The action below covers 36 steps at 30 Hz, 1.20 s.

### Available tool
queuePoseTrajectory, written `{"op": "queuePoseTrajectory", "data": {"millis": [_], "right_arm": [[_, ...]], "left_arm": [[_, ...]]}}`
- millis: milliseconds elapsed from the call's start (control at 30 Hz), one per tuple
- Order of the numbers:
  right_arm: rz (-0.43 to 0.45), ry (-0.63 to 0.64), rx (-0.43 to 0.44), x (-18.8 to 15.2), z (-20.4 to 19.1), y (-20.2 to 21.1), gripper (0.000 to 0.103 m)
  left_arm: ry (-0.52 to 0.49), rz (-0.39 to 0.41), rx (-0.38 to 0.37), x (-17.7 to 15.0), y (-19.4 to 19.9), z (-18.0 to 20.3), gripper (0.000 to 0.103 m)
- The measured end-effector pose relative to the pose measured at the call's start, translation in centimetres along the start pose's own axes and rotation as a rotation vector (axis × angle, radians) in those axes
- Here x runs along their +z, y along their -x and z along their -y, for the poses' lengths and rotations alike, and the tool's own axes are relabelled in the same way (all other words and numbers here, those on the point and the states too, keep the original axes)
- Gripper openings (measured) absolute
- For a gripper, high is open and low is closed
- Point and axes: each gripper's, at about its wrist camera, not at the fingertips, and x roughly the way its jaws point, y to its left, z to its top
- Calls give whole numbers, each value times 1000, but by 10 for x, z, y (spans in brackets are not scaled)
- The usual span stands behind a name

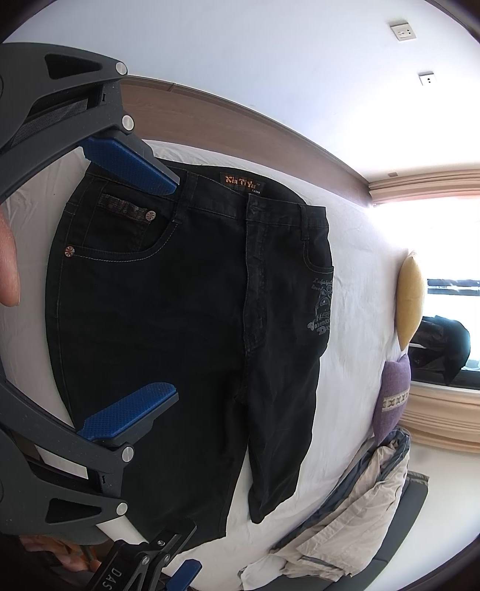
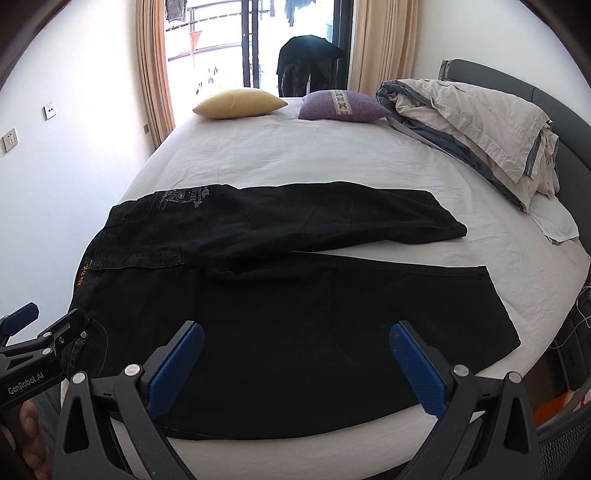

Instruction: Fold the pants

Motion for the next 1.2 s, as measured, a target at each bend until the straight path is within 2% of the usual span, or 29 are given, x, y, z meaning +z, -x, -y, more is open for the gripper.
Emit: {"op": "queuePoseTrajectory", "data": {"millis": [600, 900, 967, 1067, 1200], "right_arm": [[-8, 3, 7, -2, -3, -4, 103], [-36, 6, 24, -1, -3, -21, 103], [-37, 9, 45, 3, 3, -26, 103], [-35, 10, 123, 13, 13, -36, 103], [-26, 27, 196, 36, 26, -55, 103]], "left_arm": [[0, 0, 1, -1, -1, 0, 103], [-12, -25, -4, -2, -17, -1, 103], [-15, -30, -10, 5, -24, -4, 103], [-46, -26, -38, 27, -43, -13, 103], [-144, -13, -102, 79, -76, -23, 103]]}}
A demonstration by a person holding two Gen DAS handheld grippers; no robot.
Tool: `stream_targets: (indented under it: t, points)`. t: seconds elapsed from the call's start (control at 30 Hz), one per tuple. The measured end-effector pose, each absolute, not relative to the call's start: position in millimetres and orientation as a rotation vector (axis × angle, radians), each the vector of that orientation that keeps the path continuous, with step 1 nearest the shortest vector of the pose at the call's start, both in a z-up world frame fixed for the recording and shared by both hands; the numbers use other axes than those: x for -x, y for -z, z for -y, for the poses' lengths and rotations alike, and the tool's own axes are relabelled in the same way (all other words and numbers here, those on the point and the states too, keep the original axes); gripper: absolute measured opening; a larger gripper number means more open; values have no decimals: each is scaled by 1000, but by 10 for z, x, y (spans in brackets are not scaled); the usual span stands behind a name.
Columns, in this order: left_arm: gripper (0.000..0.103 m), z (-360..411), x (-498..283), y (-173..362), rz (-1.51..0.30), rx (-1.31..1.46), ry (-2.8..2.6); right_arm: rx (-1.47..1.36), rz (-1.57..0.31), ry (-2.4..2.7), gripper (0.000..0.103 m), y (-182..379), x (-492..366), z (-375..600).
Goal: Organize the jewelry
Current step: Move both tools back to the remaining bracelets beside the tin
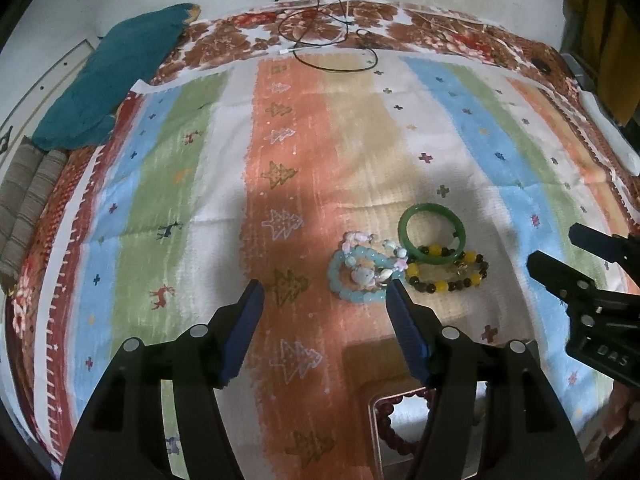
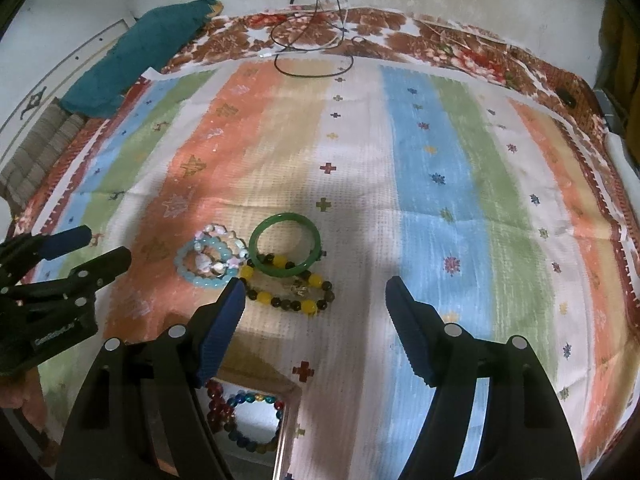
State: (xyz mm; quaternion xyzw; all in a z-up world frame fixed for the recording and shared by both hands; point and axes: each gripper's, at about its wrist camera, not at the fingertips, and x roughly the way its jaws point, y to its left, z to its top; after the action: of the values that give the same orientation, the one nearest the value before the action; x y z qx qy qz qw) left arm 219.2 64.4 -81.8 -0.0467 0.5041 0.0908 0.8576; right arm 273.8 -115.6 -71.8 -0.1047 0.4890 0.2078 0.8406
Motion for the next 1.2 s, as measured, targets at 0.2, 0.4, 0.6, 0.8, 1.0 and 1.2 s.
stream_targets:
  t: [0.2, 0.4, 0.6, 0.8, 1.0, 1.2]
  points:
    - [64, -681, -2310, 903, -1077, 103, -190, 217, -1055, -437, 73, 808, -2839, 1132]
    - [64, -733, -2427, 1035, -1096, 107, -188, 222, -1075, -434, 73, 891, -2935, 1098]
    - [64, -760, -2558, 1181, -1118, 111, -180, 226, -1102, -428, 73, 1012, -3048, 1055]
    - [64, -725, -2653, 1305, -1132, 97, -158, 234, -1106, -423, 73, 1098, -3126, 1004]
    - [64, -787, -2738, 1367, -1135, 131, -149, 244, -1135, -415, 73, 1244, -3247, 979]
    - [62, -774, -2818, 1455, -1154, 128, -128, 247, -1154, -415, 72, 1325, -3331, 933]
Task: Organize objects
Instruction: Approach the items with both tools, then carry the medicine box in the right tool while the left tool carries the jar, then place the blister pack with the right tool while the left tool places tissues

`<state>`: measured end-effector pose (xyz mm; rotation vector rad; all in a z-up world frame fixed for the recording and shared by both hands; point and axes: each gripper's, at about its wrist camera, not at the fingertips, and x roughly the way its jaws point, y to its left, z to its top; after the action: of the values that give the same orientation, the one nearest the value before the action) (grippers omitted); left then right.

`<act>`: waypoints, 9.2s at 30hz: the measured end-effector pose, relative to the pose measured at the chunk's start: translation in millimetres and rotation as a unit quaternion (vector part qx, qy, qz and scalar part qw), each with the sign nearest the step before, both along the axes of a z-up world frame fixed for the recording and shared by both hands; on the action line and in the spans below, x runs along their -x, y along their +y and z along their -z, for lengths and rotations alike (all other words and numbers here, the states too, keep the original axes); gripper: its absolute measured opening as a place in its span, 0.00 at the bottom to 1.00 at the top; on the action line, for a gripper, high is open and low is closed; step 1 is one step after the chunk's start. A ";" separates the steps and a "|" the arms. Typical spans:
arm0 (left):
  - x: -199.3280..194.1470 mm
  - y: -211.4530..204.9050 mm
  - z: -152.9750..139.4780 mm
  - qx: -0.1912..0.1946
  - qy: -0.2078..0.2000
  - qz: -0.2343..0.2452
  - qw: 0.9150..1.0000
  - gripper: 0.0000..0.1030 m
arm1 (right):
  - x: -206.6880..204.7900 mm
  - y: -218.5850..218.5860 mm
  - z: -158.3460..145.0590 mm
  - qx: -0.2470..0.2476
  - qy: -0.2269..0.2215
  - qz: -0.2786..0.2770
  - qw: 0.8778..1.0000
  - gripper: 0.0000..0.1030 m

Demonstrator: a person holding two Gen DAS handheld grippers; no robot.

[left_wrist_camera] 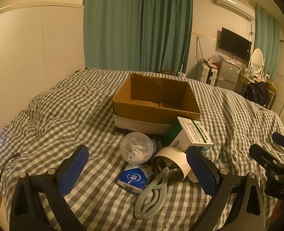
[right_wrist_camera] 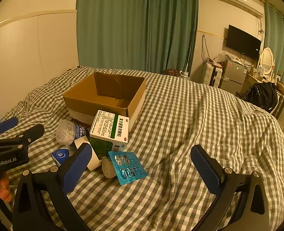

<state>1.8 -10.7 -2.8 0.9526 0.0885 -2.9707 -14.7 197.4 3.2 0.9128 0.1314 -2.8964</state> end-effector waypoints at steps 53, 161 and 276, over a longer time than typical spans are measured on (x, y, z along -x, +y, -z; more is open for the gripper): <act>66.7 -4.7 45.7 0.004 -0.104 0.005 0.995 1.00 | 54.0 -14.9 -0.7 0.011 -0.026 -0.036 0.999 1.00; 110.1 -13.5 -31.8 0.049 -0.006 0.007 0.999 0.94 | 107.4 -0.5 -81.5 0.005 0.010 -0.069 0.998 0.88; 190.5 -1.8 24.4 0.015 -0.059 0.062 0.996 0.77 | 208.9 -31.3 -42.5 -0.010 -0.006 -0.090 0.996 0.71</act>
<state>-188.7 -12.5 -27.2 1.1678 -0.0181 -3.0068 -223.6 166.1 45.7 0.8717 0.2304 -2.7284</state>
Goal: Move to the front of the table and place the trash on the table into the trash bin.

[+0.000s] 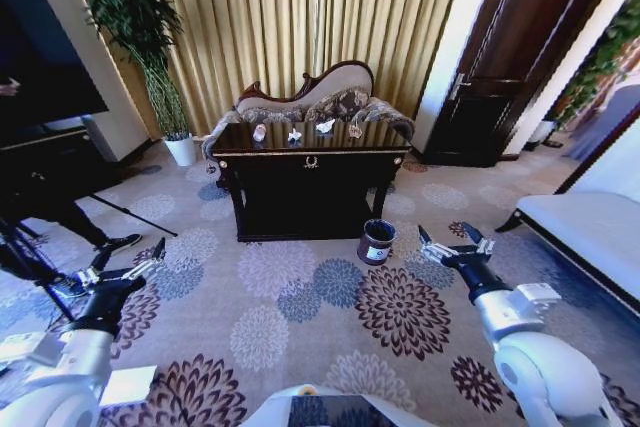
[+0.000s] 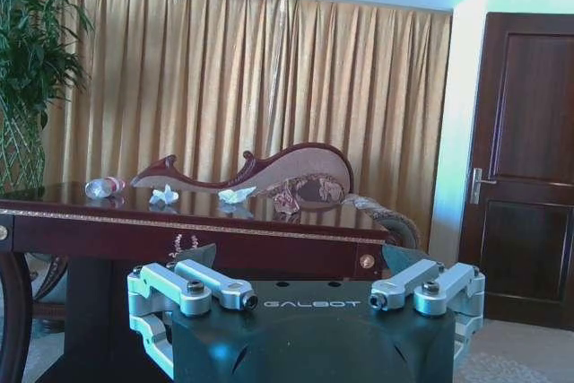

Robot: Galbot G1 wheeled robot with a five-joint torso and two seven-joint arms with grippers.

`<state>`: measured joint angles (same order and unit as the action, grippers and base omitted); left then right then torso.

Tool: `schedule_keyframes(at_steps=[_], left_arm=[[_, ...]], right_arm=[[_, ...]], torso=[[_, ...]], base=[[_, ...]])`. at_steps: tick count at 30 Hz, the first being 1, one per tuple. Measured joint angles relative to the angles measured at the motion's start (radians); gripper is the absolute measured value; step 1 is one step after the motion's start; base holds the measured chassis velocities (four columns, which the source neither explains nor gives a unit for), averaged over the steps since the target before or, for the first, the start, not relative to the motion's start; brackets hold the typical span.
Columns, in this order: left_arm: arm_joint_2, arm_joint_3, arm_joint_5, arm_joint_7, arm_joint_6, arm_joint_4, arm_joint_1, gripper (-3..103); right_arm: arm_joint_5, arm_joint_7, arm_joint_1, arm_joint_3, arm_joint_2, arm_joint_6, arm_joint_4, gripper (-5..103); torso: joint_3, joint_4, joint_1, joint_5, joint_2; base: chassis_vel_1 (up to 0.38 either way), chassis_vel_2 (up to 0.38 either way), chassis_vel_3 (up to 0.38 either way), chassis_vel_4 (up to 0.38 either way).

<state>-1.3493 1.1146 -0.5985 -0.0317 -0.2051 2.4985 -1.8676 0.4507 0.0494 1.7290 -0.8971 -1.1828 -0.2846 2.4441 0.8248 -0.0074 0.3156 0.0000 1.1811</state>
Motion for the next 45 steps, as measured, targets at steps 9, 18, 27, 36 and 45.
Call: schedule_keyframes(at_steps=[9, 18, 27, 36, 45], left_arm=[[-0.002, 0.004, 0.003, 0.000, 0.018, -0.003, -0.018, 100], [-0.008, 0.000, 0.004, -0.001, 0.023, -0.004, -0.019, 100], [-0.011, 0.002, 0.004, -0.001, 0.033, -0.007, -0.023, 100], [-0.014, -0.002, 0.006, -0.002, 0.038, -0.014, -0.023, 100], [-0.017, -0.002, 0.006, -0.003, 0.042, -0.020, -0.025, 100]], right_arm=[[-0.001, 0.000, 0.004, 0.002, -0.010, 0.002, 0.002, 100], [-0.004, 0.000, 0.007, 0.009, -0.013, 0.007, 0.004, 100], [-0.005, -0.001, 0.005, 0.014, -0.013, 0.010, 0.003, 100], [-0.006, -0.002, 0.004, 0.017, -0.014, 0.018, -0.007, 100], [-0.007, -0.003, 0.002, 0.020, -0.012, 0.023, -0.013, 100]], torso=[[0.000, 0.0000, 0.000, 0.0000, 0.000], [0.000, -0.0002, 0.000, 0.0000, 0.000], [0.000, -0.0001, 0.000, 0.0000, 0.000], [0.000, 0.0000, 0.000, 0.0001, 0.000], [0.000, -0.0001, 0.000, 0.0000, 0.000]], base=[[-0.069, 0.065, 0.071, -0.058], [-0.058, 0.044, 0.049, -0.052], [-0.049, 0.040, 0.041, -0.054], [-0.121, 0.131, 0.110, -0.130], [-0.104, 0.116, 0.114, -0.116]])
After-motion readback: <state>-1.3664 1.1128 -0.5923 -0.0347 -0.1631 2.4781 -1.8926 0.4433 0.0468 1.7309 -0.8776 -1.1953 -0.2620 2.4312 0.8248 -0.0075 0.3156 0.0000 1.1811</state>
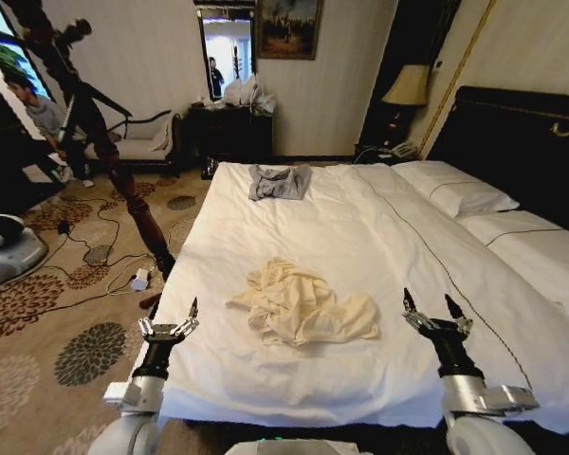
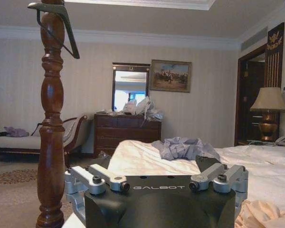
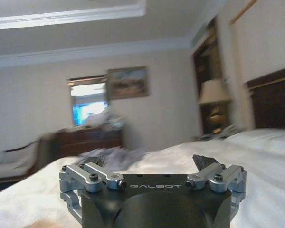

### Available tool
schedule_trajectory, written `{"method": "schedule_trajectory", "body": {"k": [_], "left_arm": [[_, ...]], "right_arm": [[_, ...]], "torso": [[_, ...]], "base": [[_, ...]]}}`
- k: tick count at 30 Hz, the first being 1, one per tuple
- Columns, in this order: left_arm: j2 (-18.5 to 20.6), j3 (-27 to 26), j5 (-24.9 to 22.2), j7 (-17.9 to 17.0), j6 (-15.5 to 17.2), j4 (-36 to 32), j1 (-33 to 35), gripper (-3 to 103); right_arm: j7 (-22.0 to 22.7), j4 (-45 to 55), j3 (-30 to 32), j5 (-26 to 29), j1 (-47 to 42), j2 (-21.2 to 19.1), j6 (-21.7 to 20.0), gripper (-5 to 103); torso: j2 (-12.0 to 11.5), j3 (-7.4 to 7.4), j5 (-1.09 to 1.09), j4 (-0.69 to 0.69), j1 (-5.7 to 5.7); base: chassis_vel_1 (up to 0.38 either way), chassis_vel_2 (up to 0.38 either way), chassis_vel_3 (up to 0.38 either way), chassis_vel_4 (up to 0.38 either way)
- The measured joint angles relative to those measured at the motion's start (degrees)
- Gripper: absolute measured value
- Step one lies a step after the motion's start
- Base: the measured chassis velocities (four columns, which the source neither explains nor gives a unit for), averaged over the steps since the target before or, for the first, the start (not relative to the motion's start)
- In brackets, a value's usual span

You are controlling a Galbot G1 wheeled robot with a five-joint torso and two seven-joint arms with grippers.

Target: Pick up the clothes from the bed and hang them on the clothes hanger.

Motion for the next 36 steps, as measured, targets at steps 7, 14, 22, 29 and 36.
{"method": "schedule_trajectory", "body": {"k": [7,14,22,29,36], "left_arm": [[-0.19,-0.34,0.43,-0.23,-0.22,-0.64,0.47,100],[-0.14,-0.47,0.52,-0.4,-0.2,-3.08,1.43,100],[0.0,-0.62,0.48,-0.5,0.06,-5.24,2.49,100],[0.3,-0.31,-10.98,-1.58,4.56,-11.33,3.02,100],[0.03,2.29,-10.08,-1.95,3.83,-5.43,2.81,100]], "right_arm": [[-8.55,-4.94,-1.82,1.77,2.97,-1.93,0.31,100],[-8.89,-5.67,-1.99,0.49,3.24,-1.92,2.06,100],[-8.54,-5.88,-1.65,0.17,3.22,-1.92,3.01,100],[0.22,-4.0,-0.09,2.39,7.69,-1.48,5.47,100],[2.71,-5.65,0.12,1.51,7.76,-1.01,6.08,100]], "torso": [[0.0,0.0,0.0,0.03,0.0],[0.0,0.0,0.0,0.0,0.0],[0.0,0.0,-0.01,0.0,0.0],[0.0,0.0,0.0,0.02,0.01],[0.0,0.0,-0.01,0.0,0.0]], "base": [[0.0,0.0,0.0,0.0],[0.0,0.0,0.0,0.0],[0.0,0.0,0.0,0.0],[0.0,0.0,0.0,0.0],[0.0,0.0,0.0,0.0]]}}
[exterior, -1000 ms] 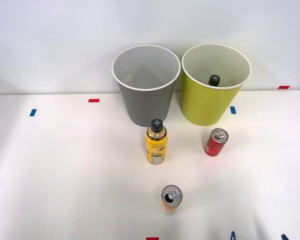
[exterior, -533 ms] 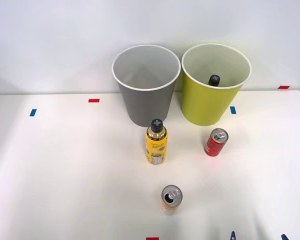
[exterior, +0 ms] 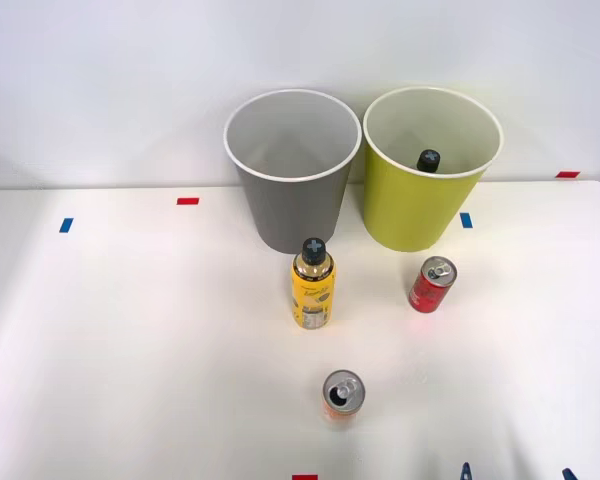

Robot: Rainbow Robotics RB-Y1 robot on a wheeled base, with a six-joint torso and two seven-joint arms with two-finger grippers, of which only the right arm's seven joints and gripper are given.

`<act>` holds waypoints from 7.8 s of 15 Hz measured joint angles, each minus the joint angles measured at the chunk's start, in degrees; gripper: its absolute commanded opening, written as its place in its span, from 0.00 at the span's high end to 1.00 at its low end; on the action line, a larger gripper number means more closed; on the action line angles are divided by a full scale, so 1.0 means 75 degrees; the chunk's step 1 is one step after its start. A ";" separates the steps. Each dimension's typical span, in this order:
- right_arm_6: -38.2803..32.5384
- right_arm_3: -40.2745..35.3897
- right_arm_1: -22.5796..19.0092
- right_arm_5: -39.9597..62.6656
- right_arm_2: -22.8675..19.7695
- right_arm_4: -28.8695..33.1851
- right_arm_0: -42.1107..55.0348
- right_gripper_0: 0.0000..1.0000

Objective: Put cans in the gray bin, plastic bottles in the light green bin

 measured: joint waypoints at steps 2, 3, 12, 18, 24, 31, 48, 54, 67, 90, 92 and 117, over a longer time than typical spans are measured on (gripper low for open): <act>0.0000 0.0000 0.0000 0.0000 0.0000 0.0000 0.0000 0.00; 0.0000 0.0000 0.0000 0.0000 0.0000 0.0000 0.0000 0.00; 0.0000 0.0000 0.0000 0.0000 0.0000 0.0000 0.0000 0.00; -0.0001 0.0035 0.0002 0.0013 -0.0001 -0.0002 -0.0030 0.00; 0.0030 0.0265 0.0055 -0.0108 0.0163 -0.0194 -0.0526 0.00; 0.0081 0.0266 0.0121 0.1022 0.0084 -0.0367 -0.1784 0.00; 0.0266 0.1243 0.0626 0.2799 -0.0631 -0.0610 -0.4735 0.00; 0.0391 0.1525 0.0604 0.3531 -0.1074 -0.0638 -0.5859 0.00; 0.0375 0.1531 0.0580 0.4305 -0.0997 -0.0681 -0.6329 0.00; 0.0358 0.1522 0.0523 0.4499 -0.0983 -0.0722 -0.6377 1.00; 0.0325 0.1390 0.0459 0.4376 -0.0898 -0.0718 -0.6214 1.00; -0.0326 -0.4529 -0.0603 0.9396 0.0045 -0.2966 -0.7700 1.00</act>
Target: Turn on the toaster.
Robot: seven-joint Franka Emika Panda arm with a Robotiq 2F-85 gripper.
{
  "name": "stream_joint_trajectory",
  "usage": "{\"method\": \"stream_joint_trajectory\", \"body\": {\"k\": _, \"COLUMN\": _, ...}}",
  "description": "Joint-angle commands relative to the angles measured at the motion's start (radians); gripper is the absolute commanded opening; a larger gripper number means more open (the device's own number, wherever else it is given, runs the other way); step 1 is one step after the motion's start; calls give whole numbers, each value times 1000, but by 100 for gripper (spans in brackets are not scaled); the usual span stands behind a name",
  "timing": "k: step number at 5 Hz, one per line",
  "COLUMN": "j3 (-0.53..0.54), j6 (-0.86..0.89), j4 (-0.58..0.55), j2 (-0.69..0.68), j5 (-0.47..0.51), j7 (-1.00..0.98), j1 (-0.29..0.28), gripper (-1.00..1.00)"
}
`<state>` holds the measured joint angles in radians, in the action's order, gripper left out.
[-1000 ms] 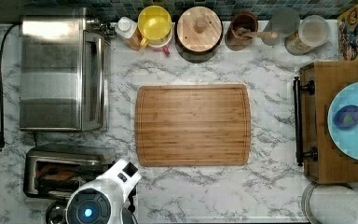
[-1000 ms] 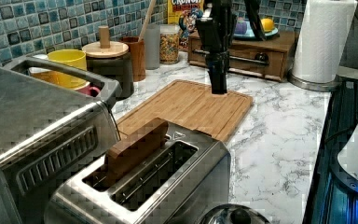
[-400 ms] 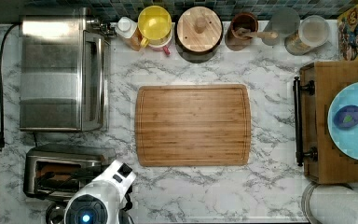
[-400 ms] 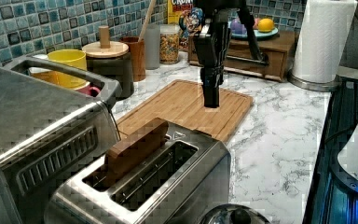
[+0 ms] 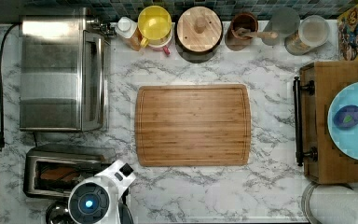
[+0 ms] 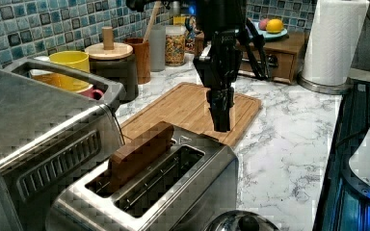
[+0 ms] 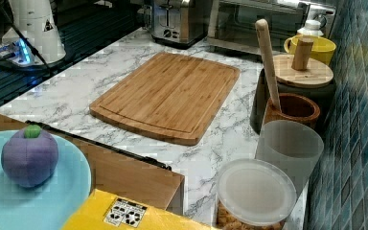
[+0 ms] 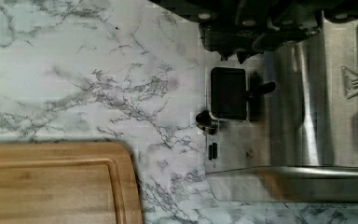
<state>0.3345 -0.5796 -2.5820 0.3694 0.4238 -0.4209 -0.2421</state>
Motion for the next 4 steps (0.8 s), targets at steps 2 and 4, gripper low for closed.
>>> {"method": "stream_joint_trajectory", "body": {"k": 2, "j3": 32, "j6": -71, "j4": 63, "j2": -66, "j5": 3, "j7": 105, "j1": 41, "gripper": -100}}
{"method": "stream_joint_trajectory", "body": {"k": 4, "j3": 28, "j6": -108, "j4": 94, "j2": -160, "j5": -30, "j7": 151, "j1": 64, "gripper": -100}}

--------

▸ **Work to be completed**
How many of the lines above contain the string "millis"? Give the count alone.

▸ **Response to this task**
3